> _Task goal_: Repeat what the lines below say, word for word, and skip every image.

[[ Source information open ]]

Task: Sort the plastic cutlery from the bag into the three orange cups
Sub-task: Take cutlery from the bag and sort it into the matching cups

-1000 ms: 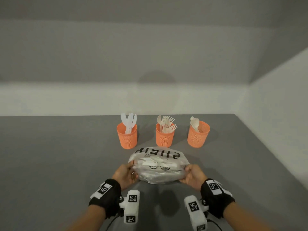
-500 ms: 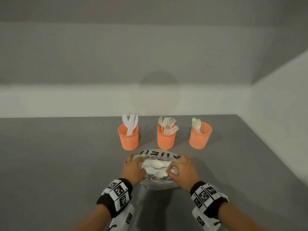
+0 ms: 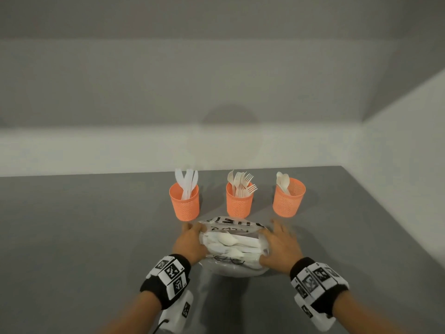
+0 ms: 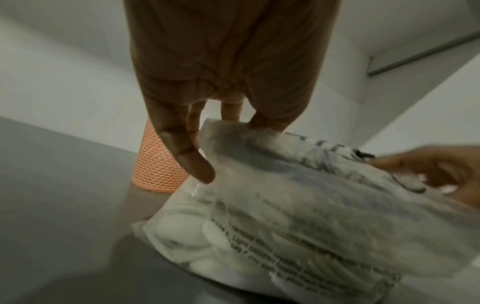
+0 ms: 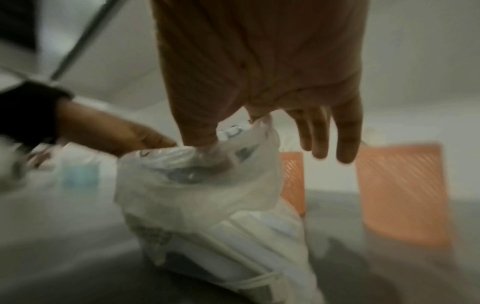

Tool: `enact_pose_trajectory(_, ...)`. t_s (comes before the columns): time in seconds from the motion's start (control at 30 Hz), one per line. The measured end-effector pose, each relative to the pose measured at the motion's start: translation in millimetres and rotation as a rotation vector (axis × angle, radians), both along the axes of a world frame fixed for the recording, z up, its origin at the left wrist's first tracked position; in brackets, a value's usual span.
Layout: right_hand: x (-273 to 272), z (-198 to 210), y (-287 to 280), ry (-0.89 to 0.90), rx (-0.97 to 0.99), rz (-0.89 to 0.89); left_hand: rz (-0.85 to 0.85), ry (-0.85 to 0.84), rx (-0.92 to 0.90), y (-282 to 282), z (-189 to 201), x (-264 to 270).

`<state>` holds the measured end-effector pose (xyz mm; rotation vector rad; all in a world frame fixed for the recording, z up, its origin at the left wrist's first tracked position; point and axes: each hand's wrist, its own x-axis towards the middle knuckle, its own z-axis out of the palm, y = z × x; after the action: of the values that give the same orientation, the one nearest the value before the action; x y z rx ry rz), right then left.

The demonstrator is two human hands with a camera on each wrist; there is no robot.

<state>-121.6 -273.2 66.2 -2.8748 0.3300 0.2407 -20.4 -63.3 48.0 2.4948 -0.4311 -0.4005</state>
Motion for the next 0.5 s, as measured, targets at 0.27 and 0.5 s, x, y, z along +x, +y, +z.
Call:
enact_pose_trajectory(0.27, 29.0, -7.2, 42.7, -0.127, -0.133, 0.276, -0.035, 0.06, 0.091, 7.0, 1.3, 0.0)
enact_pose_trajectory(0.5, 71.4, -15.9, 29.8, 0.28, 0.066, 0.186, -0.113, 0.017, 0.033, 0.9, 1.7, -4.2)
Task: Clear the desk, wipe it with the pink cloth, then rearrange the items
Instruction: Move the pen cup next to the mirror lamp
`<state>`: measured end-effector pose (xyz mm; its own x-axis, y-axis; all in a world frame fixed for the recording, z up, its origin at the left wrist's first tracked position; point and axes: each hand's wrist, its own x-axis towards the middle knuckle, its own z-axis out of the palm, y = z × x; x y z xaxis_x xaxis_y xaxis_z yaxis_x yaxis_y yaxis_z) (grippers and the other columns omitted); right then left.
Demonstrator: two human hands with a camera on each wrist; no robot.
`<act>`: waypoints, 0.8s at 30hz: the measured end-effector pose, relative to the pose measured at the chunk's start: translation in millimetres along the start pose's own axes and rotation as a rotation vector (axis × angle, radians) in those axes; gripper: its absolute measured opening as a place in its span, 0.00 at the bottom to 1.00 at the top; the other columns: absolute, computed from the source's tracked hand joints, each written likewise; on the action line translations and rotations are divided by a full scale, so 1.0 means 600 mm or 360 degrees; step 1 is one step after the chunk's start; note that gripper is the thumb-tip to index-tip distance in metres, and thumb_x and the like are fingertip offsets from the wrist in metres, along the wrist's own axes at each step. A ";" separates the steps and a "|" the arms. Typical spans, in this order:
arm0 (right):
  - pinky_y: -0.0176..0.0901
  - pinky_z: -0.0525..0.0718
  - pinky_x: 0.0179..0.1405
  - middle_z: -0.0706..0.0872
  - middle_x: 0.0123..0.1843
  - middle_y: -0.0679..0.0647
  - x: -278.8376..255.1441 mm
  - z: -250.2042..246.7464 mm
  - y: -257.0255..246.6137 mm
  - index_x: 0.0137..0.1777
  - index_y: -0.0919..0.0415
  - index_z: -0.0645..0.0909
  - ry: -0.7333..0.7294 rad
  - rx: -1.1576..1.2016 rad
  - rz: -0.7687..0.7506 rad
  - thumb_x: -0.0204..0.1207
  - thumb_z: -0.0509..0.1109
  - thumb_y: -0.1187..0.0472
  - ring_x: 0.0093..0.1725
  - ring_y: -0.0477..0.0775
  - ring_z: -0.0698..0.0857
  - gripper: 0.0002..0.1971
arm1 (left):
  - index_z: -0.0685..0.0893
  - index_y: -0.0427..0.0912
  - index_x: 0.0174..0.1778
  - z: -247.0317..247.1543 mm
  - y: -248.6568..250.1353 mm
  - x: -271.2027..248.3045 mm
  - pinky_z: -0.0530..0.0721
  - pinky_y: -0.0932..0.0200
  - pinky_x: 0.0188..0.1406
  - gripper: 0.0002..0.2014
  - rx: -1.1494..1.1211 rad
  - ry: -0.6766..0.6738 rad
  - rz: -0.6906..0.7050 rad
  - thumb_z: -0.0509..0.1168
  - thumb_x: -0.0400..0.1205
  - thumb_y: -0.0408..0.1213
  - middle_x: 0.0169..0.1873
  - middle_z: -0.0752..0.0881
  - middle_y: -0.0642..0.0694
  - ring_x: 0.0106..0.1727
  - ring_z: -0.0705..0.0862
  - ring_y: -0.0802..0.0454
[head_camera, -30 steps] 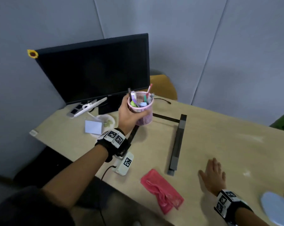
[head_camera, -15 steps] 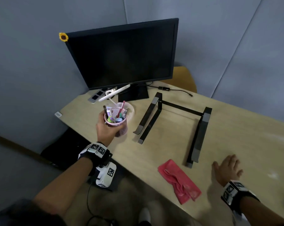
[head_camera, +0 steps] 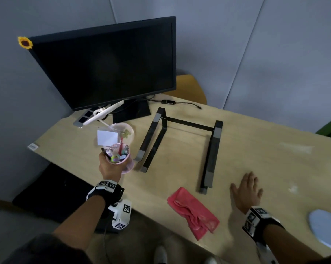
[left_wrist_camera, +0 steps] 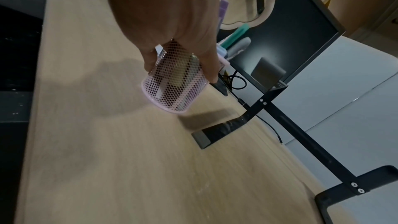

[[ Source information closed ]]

> _Finished task_:
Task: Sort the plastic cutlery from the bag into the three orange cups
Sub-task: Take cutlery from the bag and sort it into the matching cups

-1000 ms: 
-500 ms: 
+0 ms: 
+0 ms: 
+0 ms: 

Tool: `enact_pose_trajectory(_, ...)`. t_s (comes before the columns): time in seconds from the motion's start (control at 30 Hz), one per line. The measured end-effector pose, each relative to the pose measured at the motion's start: translation in millimetres and rotation as a rotation vector (axis × angle, radians), both along the axes of a world frame fixed for the recording, z up, its origin at the left wrist's first tracked position; in brackets, a value's usual span.
Layout: right_hand: x (-273 to 272), z (-198 to 210), y (-287 to 280), ry (-0.89 to 0.90), rx (-0.97 to 0.99), rz (-0.89 to 0.89); left_hand: rz (-0.85 to 0.85), ry (-0.85 to 0.84), rx (-0.92 to 0.90), y (-282 to 282), z (-189 to 201), x (-264 to 270).

`<state>` holds the measured end-effector pose (xyz mm; rotation vector rad; all in a world frame fixed for the recording, z up, its origin at the left wrist's first tracked position; point and axes: each hand's wrist, its own x-axis towards the middle knuckle, its own z-axis out of the palm, y = z × x; after the action: of the values that give the same orientation, the one nearest the value before the action; x y z rx ry rz), right then left.

The demonstrator is two human hands with a camera on each wrist; there is no robot.

<state>-121.6 -273.2 66.2 -2.8748 0.3300 0.2407 -20.4 -63.3 48.0 2.4948 -0.4311 -0.4005</state>
Motion for the next 0.5 s, as measured, targets at 0.27 and 0.5 s, x, y, z along +x, +y, +z.
Call:
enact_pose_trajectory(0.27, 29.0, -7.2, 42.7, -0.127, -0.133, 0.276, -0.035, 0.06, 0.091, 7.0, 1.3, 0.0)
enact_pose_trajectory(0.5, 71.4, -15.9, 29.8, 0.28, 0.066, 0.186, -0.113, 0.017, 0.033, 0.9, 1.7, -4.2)
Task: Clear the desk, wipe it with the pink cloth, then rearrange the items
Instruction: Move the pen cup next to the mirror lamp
`<state>`: measured end-effector pose (xyz mm; its own x-axis, y-axis; all in a world frame fixed for the recording, z up, its origin at the left wrist's first tracked position; point and axes: each hand's wrist, its own x-axis towards the middle knuckle, its own z-axis out of the palm, y = z × x; x y z xaxis_x xaxis_y xaxis_z yaxis_x yaxis_y yaxis_z) (grippers and the other columns omitted); right then left.
Demonstrator: two human hands with a camera on each wrist; no robot.
`<act>`: waypoints, 0.8s at 30hz: the measured end-effector pose, relative to the pose measured at the chunk's start: translation in millimetres along the start pose's own axes and rotation as a rotation vector (axis × angle, radians) in those axes; gripper: its absolute measured opening as a place in its span, 0.00 at the bottom to 1.00 at the top; the other columns: absolute, computed from the source's tracked hand joints, each written likewise; on the action line translations and rotations are divided by a full scale, so 1.0 means 600 mm or 360 degrees; step 1 is one step after the chunk's start; note that gripper is the thumb-tip to index-tip distance in metres, and thumb_x and the like are fingertip offsets from the wrist in metres, along the wrist's own axes at each step. A ";" separates the steps and a "|" the arms. Typical spans, in this order:
arm0 (right):
  - pinky_y: -0.0176..0.0901
  - pinky_z: -0.0525..0.0718
  - pinky_x: 0.0179..0.1405
  - middle_z: -0.0706..0.0872
  - middle_x: 0.0123..0.1843
  - middle_y: -0.0679..0.0647
  - x: -278.8376..255.1441 mm
  - z: -250.2042..246.7464 mm
  - y: -257.0255..246.6137 mm
  - index_x: 0.0137..0.1777
  - index_y: -0.0919..0.0415
  - index_z: -0.0645..0.0909
  - ry: -0.7333..0.7294 rad
  - rx: -1.1576..1.2016 rad
  - rz: -0.7687..0.7506 rad
  - thumb_x: -0.0204..0.1207
  - thumb_z: -0.0509..0.1109
  - thumb_y: -0.1187..0.0472
  - ring_x: 0.0093..0.1725
  - ring_y: -0.0477..0.0775
  - ring_z: -0.0698..0.0857
  - gripper: 0.0002..0.1971
arm1 (left):
  - index_z: -0.0685..0.0893
  - index_y: -0.0427..0.0912
  - index_x: 0.0174..0.1778
  - z: -247.0317..247.1543 mm
  - y: -248.6568..250.1353 mm
  - x: -271.2027..248.3045 mm
  - pinky_z: -0.0530..0.0721
  - pinky_y: -0.0932..0.0200
  - pinky_x: 0.0188..0.1406
  - gripper: 0.0002..0.2014
  - rx: -1.1494..1.1211 rad
  - ry: -0.6766..0.6738 rad
  - rz: -0.6906..0.7050 rad
  - thumb_z: -0.0509..0.1168
  - thumb_x: -0.0400..0.1205
  - thumb_y: -0.0408..0.1213
  - middle_x: 0.0169..0.1873
  - middle_z: -0.0752..0.0881
  - middle_y: -0.0642..0.0694
  - ring_x: 0.0106..0.1727
  - ring_z: -0.0705..0.0862
  - ring_y: -0.0802..0.0454
[head_camera, -30 steps] 
[head_camera, -15 steps] 
[head_camera, +0 steps] 
[left_wrist_camera, +0 steps] 

For this exercise, the answer is now complete.